Die gemeinsame Kampagne der DGB Jugend Thüringen und der Linksjugend [solid] Thüringen „Extrem viel dahinter“ nimmt zur Pressemitteilung der Jungen Union Thüringen „Linksextremismus nicht aus dem Blick verlieren“ vom 24.10.2012 wie folgt Stellung:

Die Junge Union Thüringen und allem voran ihr Vorsitzender Stefan Gruhner haben aus dem letzten Jahr anscheinend nicht gelernt. Wer heute, fast 1 Jahr nach dem Auffliegen des Thüringer Terrortrios NSU, noch immer von einer „linksextremen Gefahr“ schwadroniert, scheint an Realitätsverlust zu leiden. Ein Blick in den Verfassungsschutzbericht Thüringen 2011 hätte hier geholfen.Selbst dort steht, und man kann einiges an der Datenerhebung für politisch motivierte Gewalt kritisieren, doch tatsächlich, dass „linksextreme Straftaten“ in Thüringen um 44,1% zurückgegangen sind. Bei der Gewaltkriminalität sogar um 64,1%. Aber anscheinend glänzt hier die JU mit Ignoranz und Unwissenheit über die Situation in Thüringen. Im gleichen Zeitraum sind in Thüringen Straftaten von Neonazis um 4,1% gestiegen. Auf welche Zahlen sich die JU überhaupt bezieht, erschließt sich uns nicht. Wer in seiner Pressemitteilung von „glaubhaften Demokraten“ redet ist selbst wenig glaubhaft, wenn falsche Zahlen benutzt werden. Die Junge Union scheint eher der Zeit der McCarthy-Ära des Kalten Krieges zu frönen, als sich mit der Thematik ernsthaft auseinander zu setzen. Anders ist diese Pressemitteilung nicht zu verstehen.

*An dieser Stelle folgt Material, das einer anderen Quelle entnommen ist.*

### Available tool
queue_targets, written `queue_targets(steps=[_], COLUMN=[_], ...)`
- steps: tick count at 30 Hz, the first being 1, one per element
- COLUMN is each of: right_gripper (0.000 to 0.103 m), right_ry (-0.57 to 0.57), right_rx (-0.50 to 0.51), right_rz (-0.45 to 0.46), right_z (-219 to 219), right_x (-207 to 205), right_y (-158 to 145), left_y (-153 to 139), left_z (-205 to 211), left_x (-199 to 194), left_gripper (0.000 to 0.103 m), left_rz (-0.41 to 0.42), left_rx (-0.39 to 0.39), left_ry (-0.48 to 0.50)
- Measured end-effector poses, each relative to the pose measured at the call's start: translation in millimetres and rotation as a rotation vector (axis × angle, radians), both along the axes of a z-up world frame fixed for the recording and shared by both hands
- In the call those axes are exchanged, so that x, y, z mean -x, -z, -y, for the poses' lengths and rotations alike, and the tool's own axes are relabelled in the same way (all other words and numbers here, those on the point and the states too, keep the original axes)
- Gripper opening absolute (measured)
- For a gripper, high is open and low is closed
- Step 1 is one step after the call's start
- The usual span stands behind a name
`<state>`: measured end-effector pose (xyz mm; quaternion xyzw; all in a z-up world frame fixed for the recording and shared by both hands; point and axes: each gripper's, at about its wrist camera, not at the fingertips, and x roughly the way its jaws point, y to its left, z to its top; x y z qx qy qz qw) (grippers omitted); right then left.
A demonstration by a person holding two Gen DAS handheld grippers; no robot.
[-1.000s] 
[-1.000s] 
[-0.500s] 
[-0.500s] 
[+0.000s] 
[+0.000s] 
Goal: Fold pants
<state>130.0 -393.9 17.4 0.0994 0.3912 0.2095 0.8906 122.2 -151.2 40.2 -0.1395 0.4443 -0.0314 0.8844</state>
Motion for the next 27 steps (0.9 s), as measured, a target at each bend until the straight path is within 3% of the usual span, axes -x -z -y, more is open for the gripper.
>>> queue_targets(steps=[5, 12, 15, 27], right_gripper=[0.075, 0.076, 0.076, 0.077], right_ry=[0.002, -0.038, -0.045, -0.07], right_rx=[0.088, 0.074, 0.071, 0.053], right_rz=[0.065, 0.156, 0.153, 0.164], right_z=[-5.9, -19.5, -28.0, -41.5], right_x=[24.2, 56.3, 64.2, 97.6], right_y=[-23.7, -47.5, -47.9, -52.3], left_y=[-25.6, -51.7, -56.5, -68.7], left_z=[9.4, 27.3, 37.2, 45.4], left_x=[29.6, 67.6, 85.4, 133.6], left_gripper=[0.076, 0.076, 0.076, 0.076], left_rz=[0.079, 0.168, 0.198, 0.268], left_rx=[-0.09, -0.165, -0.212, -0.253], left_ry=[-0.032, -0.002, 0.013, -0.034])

Die Kampagne „Extrem viel dahinter“ begrüßt im Übrigen den Schritt der Sozialministerin Taubert das Landesprogramm für Demokratie und Toleranz nur noch auf den „Rechtsextremismus“ anzuwenden.
Natürlich fordern wir nach wie vor die Abschaffung jeglicher Extremismusklauseln und des Extremismusbegriffs.